Data for this exercise -
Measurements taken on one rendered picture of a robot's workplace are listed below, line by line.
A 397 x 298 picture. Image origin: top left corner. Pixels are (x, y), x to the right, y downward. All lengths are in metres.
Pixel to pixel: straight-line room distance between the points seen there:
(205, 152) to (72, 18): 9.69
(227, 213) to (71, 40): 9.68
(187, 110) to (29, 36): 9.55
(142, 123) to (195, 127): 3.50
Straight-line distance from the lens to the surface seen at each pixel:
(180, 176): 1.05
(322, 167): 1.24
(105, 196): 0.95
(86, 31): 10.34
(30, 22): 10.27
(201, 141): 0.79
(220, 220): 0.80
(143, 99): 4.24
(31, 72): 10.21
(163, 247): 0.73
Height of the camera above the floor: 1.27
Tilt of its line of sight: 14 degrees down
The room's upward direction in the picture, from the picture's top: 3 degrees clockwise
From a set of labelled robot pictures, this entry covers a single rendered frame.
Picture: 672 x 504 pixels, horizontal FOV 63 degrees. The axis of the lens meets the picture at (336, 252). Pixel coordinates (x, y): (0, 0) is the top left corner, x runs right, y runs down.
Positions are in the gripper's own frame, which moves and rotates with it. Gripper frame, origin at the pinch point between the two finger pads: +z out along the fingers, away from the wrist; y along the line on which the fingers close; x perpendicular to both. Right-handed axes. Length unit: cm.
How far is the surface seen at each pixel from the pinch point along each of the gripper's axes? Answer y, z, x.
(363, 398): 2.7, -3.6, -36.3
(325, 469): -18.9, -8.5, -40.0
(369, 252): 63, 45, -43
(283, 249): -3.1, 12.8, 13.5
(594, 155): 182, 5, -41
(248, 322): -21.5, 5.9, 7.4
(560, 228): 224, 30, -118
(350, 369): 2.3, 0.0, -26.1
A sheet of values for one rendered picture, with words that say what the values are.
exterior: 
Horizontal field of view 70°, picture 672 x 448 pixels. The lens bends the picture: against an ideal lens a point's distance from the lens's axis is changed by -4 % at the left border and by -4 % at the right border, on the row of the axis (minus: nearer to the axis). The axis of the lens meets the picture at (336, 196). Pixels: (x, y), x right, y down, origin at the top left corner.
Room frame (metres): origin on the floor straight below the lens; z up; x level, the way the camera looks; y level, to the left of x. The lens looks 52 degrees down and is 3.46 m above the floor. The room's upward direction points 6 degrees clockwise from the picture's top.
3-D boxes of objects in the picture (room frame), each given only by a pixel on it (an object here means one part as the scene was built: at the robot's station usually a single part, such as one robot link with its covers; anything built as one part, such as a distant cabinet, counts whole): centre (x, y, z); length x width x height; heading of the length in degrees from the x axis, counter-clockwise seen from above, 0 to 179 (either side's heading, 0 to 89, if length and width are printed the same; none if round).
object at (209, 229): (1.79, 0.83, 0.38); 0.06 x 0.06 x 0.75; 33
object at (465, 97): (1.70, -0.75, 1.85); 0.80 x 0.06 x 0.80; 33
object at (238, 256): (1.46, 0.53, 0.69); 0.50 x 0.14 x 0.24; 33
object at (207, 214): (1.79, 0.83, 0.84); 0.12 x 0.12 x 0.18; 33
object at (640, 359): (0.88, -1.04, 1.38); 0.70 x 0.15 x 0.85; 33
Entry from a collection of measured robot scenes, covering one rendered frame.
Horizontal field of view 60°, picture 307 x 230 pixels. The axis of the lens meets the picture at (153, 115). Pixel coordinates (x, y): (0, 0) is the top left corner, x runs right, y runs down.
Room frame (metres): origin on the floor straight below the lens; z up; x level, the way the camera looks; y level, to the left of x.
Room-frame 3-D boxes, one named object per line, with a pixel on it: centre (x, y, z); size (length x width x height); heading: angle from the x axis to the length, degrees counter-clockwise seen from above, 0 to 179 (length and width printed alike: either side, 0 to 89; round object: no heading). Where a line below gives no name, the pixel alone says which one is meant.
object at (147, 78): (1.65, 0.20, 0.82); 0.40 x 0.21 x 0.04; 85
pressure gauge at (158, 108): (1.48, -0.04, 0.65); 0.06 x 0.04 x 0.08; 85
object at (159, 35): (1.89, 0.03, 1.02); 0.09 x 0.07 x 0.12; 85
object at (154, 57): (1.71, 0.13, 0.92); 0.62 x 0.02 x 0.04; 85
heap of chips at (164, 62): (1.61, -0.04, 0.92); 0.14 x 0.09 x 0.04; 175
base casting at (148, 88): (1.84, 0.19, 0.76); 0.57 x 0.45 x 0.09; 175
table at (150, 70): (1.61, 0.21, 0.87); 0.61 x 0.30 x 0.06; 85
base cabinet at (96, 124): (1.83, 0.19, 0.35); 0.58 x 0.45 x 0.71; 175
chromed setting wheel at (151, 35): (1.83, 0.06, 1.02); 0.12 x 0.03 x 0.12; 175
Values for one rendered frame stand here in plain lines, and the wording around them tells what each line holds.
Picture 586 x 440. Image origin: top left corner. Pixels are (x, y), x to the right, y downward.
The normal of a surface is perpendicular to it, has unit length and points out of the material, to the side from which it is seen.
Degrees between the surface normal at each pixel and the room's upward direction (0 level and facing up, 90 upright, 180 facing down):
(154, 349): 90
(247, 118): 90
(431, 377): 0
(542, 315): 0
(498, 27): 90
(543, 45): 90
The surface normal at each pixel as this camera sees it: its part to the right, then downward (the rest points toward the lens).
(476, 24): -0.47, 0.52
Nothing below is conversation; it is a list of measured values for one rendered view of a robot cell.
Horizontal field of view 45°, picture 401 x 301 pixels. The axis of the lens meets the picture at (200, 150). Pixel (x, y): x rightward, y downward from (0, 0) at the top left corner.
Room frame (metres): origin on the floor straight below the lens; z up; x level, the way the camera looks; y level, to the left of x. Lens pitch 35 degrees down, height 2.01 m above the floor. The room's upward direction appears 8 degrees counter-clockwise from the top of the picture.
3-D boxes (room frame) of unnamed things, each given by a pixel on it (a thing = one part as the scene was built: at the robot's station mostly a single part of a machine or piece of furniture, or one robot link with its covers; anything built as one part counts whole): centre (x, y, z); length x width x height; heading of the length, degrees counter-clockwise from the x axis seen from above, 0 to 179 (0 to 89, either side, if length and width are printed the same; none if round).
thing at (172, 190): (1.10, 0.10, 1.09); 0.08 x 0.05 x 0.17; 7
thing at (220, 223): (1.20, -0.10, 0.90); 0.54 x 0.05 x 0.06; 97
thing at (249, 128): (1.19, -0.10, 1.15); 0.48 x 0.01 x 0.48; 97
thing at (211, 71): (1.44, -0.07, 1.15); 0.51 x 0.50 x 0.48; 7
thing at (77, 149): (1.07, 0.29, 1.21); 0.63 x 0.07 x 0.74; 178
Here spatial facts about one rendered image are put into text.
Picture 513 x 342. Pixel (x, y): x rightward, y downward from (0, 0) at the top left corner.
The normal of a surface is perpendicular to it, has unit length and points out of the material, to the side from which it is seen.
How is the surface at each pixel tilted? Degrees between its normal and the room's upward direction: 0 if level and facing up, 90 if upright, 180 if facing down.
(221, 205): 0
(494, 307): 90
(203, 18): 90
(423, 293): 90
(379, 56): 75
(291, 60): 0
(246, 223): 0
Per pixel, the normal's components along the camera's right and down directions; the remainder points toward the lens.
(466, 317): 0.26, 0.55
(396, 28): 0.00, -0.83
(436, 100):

What is being asked - Every record must be given again exactly as it was written.

Answer below -
Measurements taken on one rendered picture of a robot's workplace are listed below, line by line.
A 397 x 298 picture. Image origin: top left corner. Pixels are (x, y), x to the right, y downward. All lengths are in metres.
Pixel to pixel: straight-line room distance between the points seen there:
(205, 152) to (72, 18): 9.69
(227, 213) to (71, 40): 9.68
(187, 110) to (29, 36): 9.55
(142, 123) to (195, 127): 3.50
Straight-line distance from the lens to the surface seen at each pixel:
(180, 176): 1.05
(322, 167): 1.24
(105, 196): 0.95
(86, 31): 10.34
(30, 22): 10.27
(201, 141): 0.79
(220, 220): 0.80
(143, 99): 4.24
(31, 72): 10.21
(163, 247): 0.73
Height of the camera above the floor: 1.27
Tilt of its line of sight: 14 degrees down
The room's upward direction in the picture, from the picture's top: 3 degrees clockwise
From a set of labelled robot pictures, this entry covers a single rendered frame.
Picture: 672 x 504 pixels, horizontal FOV 63 degrees. The axis of the lens meets the picture at (336, 252). Pixel coordinates (x, y): (0, 0) is the top left corner, x runs right, y runs down.
Positions are in the gripper's own frame, which moves and rotates with it. Gripper frame, origin at the pinch point between the two finger pads: +z out along the fingers, away from the wrist; y along the line on which the fingers close; x perpendicular to both. Right-handed axes. Length unit: cm.
How far is the surface seen at each pixel from the pinch point along each of the gripper's axes? Answer y, z, x.
(363, 398): 2.7, -3.6, -36.3
(325, 469): -18.9, -8.5, -40.0
(369, 252): 63, 45, -43
(283, 249): -3.1, 12.8, 13.5
(594, 155): 182, 5, -41
(248, 322): -21.5, 5.9, 7.4
(560, 228): 224, 30, -118
(350, 369): 2.3, 0.0, -26.1
A sheet of values for one rendered picture, with words that say what the values are.
exterior: 
Horizontal field of view 70°, picture 672 x 448 pixels. The lens bends the picture: against an ideal lens a point's distance from the lens's axis is changed by -4 % at the left border and by -4 % at the right border, on the row of the axis (minus: nearer to the axis). The axis of the lens meets the picture at (336, 196). Pixels: (x, y), x right, y down, origin at the top left corner.
Room frame (metres): origin on the floor straight below the lens; z up; x level, the way the camera looks; y level, to the left of x. The lens looks 52 degrees down and is 3.46 m above the floor. The room's upward direction points 6 degrees clockwise from the picture's top.
3-D boxes of objects in the picture (room frame), each given only by a pixel on it (an object here means one part as the scene was built: at the robot's station usually a single part, such as one robot link with its covers; anything built as one part, such as a distant cabinet, counts whole): centre (x, y, z); length x width x height; heading of the length in degrees from the x axis, counter-clockwise seen from above, 0 to 179 (either side's heading, 0 to 89, if length and width are printed the same; none if round).
object at (209, 229): (1.79, 0.83, 0.38); 0.06 x 0.06 x 0.75; 33
object at (465, 97): (1.70, -0.75, 1.85); 0.80 x 0.06 x 0.80; 33
object at (238, 256): (1.46, 0.53, 0.69); 0.50 x 0.14 x 0.24; 33
object at (207, 214): (1.79, 0.83, 0.84); 0.12 x 0.12 x 0.18; 33
object at (640, 359): (0.88, -1.04, 1.38); 0.70 x 0.15 x 0.85; 33
Entry from a collection of measured robot scenes, covering one rendered frame.
Horizontal field of view 60°, picture 307 x 230 pixels. The axis of the lens meets the picture at (153, 115). Pixel coordinates (x, y): (0, 0) is the top left corner, x runs right, y runs down.
Room frame (metres): origin on the floor straight below the lens; z up; x level, the way the camera looks; y level, to the left of x.
Room-frame 3-D boxes, one named object per line, with a pixel on it: centre (x, y, z); size (length x width x height); heading: angle from the x axis to the length, degrees counter-clockwise seen from above, 0 to 179 (length and width printed alike: either side, 0 to 89; round object: no heading). Where a line below gives no name, the pixel alone says which one is meant.
object at (147, 78): (1.65, 0.20, 0.82); 0.40 x 0.21 x 0.04; 85
pressure gauge at (158, 108): (1.48, -0.04, 0.65); 0.06 x 0.04 x 0.08; 85
object at (159, 35): (1.89, 0.03, 1.02); 0.09 x 0.07 x 0.12; 85
object at (154, 57): (1.71, 0.13, 0.92); 0.62 x 0.02 x 0.04; 85
heap of chips at (164, 62): (1.61, -0.04, 0.92); 0.14 x 0.09 x 0.04; 175
base casting at (148, 88): (1.84, 0.19, 0.76); 0.57 x 0.45 x 0.09; 175
table at (150, 70): (1.61, 0.21, 0.87); 0.61 x 0.30 x 0.06; 85
base cabinet at (96, 124): (1.83, 0.19, 0.35); 0.58 x 0.45 x 0.71; 175
chromed setting wheel at (151, 35): (1.83, 0.06, 1.02); 0.12 x 0.03 x 0.12; 175
Values for one rendered frame stand here in plain lines, and the wording around them tells what each line holds.
Picture 586 x 440. Image origin: top left corner. Pixels are (x, y), x to the right, y downward.
The normal of a surface is perpendicular to it, has unit length and points out of the material, to the side from which it is seen.
Degrees between the surface normal at each pixel and the room's upward direction (0 level and facing up, 90 upright, 180 facing down):
(154, 349): 90
(247, 118): 90
(431, 377): 0
(542, 315): 0
(498, 27): 90
(543, 45): 90
The surface normal at each pixel as this camera sees it: its part to the right, then downward (the rest points toward the lens).
(476, 24): -0.47, 0.52
Nothing below is conversation; it is a list of measured values for one rendered view of a robot cell.
Horizontal field of view 45°, picture 401 x 301 pixels. The axis of the lens meets the picture at (200, 150). Pixel (x, y): x rightward, y downward from (0, 0) at the top left corner.
Room frame (metres): origin on the floor straight below the lens; z up; x level, the way the camera looks; y level, to the left of x. Lens pitch 35 degrees down, height 2.01 m above the floor. The room's upward direction appears 8 degrees counter-clockwise from the top of the picture.
3-D boxes (room frame) of unnamed things, each given by a pixel on it (a thing = one part as the scene was built: at the robot's station mostly a single part of a machine or piece of furniture, or one robot link with its covers; anything built as one part counts whole): centre (x, y, z); length x width x height; heading of the length, degrees counter-clockwise from the x axis seen from above, 0 to 179 (0 to 89, either side, if length and width are printed the same; none if round).
thing at (172, 190): (1.10, 0.10, 1.09); 0.08 x 0.05 x 0.17; 7
thing at (220, 223): (1.20, -0.10, 0.90); 0.54 x 0.05 x 0.06; 97
thing at (249, 128): (1.19, -0.10, 1.15); 0.48 x 0.01 x 0.48; 97
thing at (211, 71): (1.44, -0.07, 1.15); 0.51 x 0.50 x 0.48; 7
thing at (77, 149): (1.07, 0.29, 1.21); 0.63 x 0.07 x 0.74; 178
Here spatial facts about one rendered image are put into text.
Picture 513 x 342. Pixel (x, y): x rightward, y downward from (0, 0) at the top left corner.
The normal of a surface is perpendicular to it, has unit length and points out of the material, to the side from which it is seen.
How is the surface at each pixel tilted? Degrees between its normal and the room's upward direction: 0 if level and facing up, 90 if upright, 180 if facing down.
(221, 205): 0
(494, 307): 90
(203, 18): 90
(423, 293): 90
(379, 56): 75
(291, 60): 0
(246, 223): 0
Per pixel, the normal's components along the camera's right and down directions; the remainder points toward the lens.
(466, 317): 0.26, 0.55
(396, 28): 0.00, -0.83
(436, 100):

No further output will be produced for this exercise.